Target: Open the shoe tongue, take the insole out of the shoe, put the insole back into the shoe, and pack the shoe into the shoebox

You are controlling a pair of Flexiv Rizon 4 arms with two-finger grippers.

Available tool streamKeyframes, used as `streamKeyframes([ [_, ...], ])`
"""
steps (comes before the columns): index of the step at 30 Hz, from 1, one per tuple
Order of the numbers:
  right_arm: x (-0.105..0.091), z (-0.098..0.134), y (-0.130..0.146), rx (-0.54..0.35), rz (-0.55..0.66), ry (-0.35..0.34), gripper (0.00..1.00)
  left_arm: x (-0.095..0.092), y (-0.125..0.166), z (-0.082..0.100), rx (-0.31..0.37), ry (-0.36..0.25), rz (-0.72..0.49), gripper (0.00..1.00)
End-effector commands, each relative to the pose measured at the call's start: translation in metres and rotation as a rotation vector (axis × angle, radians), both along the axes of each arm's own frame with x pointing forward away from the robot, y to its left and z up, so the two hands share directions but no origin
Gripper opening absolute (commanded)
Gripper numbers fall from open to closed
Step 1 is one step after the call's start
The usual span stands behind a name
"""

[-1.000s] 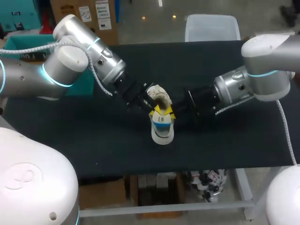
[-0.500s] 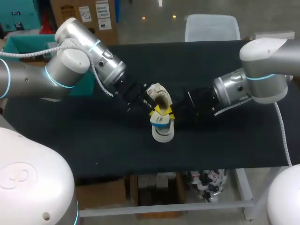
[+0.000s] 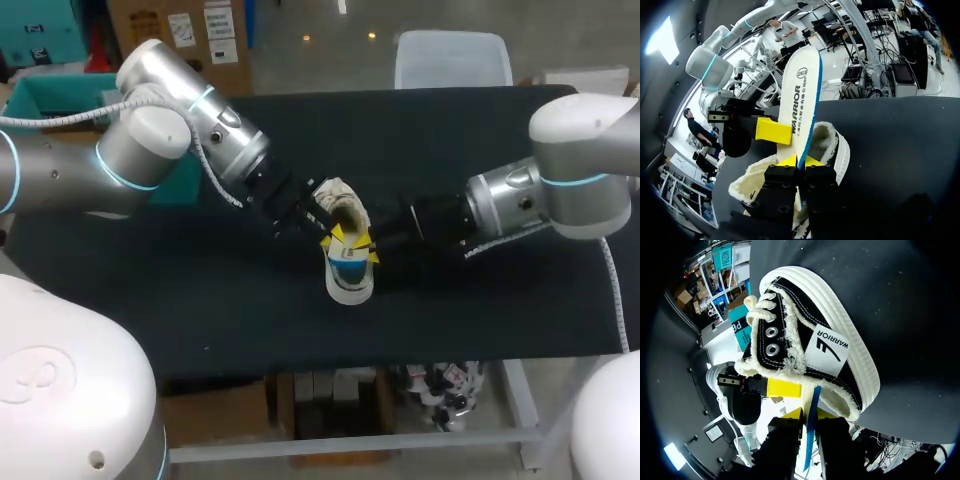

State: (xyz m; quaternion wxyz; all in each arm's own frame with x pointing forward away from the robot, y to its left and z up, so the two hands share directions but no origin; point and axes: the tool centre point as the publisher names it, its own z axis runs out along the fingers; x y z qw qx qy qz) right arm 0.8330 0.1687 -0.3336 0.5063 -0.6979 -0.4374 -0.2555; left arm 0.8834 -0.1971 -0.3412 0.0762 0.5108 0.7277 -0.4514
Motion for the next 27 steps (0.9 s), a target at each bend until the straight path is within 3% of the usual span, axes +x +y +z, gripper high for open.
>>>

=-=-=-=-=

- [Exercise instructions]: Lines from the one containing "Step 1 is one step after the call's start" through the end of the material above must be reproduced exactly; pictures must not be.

- [Answer to this problem]:
Step 1 is one step after the call's start
The usual span stands behind a name
"""

[-1.000s] 
[-0.500s] 
[+0.000s] 

State: (xyz m; quaternion wxyz; all in each arm's own frame with x pointing forward away from the robot, y to its left and z up, so the two hands share directions but no origin; point and axes: the tool centre point as the publisher names it, its own z axis runs out along the fingers; x y z qw qx qy qz) right arm 0.8330 0.1687 -0.3336 0.5063 -0.6979 -0.4374 -0.2555; left arm 0.8834 -0.1971 -0.3412 0.0762 0.5108 0.7277 -0.4514
Motion for the next 27 steps (0.9 s), a target at each bend until the straight path is within 3% of the usual span, axes +x +y +z, gripper high for open.
>>>

With this, the exercise has been completed.